## [EXERCISE REQUIREMENTS]
Which lines of the material hold the word "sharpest"? Copy each one.

## [EXERCISE DATA]
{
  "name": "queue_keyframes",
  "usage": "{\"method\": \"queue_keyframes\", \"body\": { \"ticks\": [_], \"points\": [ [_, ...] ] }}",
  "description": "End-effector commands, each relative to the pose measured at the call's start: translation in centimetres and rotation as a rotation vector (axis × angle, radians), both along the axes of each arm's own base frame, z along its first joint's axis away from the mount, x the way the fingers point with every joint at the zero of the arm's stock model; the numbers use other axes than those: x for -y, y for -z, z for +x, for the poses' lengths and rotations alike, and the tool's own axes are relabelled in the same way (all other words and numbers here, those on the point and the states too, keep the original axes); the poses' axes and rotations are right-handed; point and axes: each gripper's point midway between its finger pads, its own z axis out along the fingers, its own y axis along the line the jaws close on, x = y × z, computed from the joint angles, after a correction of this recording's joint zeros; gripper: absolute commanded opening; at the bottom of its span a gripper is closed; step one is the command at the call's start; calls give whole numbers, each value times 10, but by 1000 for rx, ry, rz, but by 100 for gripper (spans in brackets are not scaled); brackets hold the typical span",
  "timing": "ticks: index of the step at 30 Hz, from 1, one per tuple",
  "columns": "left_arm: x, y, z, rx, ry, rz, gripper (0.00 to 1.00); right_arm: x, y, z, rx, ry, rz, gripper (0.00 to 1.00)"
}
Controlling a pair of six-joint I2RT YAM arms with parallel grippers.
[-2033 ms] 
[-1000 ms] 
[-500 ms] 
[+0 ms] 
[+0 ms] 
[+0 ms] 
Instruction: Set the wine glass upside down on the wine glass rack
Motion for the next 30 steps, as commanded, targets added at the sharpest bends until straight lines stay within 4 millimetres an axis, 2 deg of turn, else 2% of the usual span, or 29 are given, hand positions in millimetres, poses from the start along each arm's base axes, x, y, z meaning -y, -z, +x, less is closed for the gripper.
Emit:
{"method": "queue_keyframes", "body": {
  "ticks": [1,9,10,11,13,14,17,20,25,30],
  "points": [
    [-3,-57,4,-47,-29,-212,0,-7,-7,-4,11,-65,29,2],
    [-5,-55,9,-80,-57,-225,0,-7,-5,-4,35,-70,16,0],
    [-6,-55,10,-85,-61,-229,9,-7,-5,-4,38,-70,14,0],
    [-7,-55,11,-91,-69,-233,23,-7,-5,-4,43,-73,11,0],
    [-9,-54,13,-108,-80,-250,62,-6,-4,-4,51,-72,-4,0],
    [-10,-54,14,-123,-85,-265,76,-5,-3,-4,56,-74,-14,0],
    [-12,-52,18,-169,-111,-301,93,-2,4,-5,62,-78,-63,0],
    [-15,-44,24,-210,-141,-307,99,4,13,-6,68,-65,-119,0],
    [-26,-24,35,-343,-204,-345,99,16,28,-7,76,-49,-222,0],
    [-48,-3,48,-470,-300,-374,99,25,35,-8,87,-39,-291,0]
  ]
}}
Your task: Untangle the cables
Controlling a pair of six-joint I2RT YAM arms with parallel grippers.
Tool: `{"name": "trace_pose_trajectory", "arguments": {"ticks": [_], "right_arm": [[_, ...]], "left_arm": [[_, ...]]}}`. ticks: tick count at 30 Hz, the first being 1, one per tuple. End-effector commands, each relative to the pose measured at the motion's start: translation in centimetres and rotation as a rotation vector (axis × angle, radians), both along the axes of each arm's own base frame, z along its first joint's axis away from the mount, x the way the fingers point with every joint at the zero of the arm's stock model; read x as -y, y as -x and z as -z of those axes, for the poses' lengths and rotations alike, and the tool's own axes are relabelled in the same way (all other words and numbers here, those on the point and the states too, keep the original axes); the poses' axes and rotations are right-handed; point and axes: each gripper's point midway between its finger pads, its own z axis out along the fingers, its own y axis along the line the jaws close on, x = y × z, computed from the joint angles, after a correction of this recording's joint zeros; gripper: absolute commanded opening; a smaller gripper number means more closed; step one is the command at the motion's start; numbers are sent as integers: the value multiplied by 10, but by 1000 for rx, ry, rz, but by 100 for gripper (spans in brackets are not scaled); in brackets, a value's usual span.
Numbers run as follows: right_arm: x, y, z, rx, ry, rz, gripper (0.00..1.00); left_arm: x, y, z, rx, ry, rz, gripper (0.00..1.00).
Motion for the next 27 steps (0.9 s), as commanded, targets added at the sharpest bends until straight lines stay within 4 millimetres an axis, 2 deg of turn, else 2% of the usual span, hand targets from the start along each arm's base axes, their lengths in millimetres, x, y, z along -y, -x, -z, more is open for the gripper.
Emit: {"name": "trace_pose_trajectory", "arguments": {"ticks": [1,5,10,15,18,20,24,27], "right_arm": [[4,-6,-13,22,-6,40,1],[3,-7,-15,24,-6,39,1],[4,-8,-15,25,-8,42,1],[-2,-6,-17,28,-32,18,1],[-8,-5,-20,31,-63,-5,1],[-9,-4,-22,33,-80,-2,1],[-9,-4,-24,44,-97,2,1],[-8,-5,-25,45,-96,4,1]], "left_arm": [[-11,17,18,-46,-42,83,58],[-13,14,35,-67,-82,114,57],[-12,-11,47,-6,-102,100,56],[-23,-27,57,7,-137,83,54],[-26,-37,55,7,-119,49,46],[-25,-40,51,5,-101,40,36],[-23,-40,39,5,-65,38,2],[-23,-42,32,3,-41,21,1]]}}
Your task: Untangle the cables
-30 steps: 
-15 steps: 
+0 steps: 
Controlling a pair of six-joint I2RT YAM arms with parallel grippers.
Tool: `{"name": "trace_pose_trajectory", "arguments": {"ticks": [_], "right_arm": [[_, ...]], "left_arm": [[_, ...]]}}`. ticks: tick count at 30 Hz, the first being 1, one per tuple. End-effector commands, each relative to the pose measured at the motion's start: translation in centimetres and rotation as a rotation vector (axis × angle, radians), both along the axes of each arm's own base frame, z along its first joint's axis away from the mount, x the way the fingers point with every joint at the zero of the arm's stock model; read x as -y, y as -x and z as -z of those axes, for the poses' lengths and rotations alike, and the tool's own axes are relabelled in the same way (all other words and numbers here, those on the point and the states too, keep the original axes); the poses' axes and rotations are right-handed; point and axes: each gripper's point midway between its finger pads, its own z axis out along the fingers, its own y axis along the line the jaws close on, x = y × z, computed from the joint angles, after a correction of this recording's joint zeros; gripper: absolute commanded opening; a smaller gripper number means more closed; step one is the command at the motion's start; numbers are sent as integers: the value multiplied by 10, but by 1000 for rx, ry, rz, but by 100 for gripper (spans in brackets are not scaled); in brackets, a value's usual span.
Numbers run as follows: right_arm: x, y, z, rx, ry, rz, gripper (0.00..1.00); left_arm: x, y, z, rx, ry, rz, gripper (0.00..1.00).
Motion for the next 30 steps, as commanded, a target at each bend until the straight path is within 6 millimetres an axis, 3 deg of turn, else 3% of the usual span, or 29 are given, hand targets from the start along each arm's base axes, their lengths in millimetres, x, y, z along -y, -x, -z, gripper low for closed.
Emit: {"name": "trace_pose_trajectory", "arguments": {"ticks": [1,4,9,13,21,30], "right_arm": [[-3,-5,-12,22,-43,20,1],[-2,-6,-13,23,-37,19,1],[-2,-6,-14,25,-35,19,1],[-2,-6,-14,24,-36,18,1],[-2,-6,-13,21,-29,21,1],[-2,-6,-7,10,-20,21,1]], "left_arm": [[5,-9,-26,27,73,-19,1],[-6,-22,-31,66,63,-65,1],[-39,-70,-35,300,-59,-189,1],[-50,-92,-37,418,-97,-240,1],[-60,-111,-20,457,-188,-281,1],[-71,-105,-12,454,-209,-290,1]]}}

## [RESULT OF THIS EXERCISE]
Motion for the next 30 steps, as commanded, targets added at the sharpest bends until straight lines stay within 4 millimetres an axis, 2 deg of turn, else 2% of the usual span, or 29 are given, hand positions in millimetres, poses from the start along each arm's base axes, x, y, z meaning -y, -z, +x, less is closed for the gripper.
Motion for the next 27 steps (0.9 s), as commanded, targets added at the sharpest bends until straight lines stay within 4 millimetres an axis, 2 deg of turn, else 2% of the usual span, hand targets from the start along each arm's base axes, their lengths in millimetres, x, y, z along -y, -x, -z, more is open for the gripper.

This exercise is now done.